I would love to get the CPU/vImage approach working, here's what I've tried already:

• locking/unlocking the CVPixelBuffer as readOnly or with no flags (INCONSISTENT)

• locking/unlocking the CVPixelBuffer's IOSurface with all combinations of .readOnly and .avoidSync

• using the IOSurface seedIDs to discard frames that have been modified while locked (INCONSISTENT - not all modifications are reported this way)

• combinations of the above

• manually incrementing and decrementing the IOSurface's use count (lock/unlock incref/decref is what I hope CVPixelBuffer lock/unlock does anyway)

• copying via "outer" base address and rowbytes of CVPixelBuffer/IOSurface and inner-planar too (INCONSISTENT)

• tip-toeing around padding bytes (neither explicitly reading nor writing them)

• still looking at vImageBuffer_InitForCopyFromCVPixelBuffer although this seems married to CoreGraphics where I don't think 420 will work, would still like to know if this fn is capable of getting a consistent snapshot of the buffer

• trying to set IOSurface purgeability (seems to be already set to non purgeable)


I would otherwise like to reduce the memory requirements of my Metal & CoreImage attempts. Things I have tried:

• asking the CoreImage context to not cache anything

• using software/non-software CIContext

• disabling CoreImage colour conversion with render(image:to:bounds:colorSpace:nil)(I just want to copy/rotate dumb components)


I haven't yet profiled the Metal version yet. Is there something smaller than half4?


If anyone has any suggestions I'm all ears.
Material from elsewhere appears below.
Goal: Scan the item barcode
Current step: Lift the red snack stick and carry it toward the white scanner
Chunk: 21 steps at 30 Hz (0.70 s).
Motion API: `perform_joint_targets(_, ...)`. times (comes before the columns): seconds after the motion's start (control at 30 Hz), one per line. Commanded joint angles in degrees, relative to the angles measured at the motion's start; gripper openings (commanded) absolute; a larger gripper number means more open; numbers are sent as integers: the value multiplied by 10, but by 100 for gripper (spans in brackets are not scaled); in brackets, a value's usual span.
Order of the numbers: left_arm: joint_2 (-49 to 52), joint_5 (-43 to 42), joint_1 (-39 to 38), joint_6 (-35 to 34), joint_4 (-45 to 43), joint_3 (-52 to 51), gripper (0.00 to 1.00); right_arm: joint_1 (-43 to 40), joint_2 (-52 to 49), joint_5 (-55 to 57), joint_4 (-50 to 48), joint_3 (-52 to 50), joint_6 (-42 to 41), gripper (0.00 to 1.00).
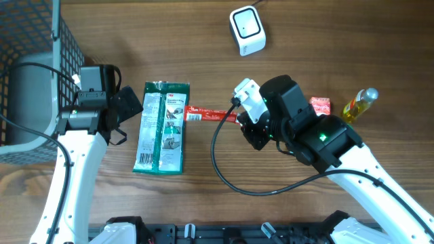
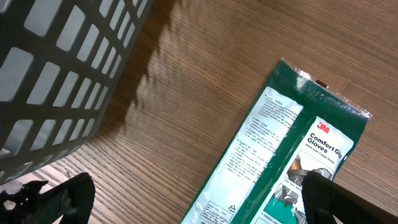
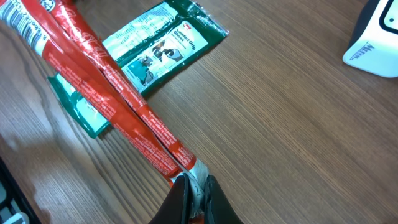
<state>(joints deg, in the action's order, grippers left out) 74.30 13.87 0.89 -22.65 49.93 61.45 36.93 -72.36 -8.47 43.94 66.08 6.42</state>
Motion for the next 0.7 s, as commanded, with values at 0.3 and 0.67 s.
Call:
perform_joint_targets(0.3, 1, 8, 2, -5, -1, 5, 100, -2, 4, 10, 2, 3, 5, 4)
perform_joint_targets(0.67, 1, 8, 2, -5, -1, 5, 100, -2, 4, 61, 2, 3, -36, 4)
p.s. some of these OOMs happen as the IOSurfaces get mapped into my address space. Having these shared memory buffers billed to my process seems kinda unfair.

Replies

I am also having memory limit issues right now. If possible I would like to refer to your methodology to find the optimal solution together
I am having the same consistency issue, did you ever solve it without the workarounds?
VImage is a good solution for this problem with low memory cost, but high cpu.
Metal ComputeRender will be a better choice. Do impl MTLTexture by using CVMetalTextureCacheCreateTextureFromImage api to avoid gpu -> cpu copy.